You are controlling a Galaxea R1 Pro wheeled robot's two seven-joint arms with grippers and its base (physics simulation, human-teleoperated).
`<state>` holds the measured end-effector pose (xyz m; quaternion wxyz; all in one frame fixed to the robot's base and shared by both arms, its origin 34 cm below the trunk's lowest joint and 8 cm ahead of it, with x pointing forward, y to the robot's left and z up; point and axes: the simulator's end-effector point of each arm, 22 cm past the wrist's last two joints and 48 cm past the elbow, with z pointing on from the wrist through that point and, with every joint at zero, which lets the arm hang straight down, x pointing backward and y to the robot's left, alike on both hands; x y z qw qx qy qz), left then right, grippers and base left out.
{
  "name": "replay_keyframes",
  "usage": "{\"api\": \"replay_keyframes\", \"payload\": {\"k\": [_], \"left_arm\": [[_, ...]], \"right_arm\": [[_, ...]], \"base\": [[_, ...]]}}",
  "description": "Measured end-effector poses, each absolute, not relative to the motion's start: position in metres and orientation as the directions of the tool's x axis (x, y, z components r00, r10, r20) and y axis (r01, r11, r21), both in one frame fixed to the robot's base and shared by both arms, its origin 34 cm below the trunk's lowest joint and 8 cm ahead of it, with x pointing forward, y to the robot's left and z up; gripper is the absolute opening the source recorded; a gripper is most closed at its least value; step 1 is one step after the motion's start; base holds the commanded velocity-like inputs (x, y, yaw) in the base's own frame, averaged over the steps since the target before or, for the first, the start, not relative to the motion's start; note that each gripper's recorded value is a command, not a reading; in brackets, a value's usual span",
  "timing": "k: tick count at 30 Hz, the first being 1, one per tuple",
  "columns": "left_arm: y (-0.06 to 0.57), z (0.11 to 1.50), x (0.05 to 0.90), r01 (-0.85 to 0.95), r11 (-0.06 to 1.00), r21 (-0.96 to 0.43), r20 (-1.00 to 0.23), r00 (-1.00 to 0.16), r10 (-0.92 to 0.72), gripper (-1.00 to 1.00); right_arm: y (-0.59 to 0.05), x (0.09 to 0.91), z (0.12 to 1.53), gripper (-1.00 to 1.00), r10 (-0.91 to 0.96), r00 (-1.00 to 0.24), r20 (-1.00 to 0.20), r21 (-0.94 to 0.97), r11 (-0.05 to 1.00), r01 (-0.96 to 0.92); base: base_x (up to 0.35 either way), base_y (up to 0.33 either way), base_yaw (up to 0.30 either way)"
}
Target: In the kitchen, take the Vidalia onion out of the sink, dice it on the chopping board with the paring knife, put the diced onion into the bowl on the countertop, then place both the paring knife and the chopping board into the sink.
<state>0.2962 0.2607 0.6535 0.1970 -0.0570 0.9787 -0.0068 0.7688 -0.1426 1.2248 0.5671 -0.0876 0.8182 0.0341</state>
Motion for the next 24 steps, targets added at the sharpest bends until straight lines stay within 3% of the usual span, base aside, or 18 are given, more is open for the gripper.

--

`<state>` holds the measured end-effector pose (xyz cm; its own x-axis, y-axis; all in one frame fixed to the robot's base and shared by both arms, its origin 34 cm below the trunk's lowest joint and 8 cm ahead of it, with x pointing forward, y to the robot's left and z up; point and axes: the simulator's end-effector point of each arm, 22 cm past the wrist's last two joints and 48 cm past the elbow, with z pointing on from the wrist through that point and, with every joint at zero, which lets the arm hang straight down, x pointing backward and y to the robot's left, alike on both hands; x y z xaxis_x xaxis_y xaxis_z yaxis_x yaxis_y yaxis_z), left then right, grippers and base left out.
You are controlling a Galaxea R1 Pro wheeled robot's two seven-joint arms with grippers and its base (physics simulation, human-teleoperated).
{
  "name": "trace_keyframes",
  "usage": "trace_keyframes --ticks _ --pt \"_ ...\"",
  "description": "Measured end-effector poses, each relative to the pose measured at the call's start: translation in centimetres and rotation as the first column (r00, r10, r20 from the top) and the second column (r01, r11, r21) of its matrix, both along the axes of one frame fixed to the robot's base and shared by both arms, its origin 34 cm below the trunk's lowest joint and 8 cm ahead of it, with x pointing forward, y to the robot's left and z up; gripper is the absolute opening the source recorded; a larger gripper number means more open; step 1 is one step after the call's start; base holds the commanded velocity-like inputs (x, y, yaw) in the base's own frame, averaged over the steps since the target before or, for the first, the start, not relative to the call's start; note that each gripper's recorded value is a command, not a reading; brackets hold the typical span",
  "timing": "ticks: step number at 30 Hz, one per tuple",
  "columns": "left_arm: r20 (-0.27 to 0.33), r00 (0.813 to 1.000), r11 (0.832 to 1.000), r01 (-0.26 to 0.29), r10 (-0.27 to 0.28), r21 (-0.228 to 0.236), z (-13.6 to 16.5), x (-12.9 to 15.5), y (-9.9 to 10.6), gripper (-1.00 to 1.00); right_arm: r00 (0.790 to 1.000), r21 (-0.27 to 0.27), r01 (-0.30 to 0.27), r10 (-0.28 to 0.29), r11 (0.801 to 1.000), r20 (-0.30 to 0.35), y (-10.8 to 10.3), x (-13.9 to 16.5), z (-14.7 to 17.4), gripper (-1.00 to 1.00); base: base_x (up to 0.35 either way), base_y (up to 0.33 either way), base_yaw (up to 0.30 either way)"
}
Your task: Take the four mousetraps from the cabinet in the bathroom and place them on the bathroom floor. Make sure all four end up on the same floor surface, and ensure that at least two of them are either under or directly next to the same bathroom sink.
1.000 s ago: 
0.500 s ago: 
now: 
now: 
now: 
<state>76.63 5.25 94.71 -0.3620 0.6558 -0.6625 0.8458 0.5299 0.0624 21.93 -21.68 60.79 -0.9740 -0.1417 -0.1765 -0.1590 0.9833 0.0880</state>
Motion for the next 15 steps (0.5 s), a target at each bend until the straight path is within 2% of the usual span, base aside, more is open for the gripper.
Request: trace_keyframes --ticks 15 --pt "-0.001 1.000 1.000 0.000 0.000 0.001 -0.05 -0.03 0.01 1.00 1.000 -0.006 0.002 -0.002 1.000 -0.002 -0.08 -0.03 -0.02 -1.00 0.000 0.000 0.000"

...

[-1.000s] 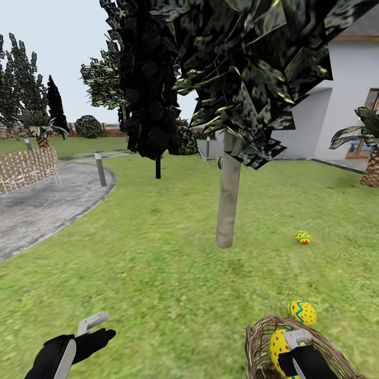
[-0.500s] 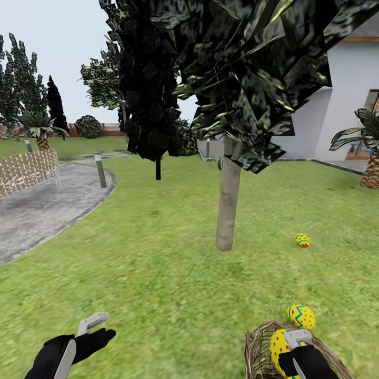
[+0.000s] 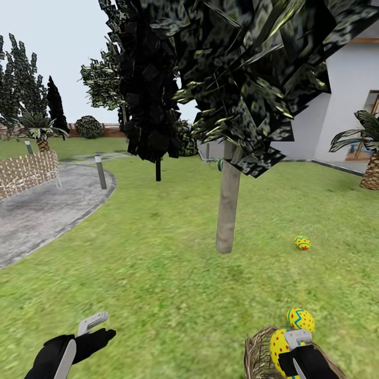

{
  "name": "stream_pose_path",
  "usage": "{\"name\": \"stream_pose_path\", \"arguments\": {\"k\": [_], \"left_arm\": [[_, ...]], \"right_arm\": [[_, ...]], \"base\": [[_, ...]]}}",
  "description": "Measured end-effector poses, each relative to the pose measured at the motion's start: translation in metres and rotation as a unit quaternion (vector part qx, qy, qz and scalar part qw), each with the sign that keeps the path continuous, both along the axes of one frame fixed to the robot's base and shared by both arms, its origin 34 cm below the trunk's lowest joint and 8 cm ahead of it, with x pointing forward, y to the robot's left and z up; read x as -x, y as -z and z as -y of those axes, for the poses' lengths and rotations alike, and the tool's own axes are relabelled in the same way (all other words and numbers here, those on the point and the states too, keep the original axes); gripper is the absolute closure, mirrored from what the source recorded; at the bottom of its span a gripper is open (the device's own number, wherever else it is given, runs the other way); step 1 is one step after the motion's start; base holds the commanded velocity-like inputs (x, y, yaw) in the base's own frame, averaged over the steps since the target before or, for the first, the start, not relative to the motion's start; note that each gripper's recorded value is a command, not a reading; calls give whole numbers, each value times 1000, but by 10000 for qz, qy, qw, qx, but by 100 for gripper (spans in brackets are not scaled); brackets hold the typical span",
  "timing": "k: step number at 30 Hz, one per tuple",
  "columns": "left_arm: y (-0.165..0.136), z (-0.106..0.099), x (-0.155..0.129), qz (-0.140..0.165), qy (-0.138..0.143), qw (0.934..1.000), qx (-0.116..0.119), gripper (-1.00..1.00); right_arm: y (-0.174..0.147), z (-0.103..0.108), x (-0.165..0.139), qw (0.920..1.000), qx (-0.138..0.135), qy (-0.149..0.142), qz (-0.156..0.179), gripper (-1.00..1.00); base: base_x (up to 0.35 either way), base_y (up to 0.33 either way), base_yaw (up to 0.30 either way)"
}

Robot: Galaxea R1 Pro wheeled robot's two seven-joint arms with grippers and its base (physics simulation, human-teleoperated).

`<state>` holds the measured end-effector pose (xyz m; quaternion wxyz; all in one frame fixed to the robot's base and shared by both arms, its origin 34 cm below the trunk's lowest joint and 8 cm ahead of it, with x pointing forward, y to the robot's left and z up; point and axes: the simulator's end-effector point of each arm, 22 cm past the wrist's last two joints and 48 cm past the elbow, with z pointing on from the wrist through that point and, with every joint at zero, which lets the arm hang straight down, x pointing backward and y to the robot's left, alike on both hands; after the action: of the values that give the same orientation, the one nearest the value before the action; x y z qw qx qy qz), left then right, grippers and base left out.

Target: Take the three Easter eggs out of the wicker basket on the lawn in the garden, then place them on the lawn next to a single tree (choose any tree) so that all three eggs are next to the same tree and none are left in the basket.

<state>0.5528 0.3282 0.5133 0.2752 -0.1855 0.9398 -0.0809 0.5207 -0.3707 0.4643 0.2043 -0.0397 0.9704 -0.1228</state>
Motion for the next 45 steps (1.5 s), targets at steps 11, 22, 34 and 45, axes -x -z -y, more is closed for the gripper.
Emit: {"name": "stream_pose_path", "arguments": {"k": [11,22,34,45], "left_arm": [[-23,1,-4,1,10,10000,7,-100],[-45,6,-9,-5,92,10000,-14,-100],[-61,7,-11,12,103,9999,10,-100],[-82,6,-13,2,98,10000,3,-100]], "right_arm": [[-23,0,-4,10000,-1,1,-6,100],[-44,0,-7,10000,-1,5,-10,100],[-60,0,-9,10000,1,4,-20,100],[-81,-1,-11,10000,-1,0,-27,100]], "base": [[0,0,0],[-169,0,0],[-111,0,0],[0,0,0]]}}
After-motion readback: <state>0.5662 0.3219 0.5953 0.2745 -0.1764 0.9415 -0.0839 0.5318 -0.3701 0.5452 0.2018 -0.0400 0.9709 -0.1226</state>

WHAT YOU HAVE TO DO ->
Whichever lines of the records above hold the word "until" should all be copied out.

ANSWER TO THIS PROBLEM ->
Motion for the next 24 steps, targets added at the sharpest bends until straight lines stay within 3% of the usual span, base aside, or 18 are given, more is open for the gripper.
Motion for the next 15 steps (0.5 s), a target at each bend until the straight path is within 2% of the usual span, base aside, more is open for the gripper.

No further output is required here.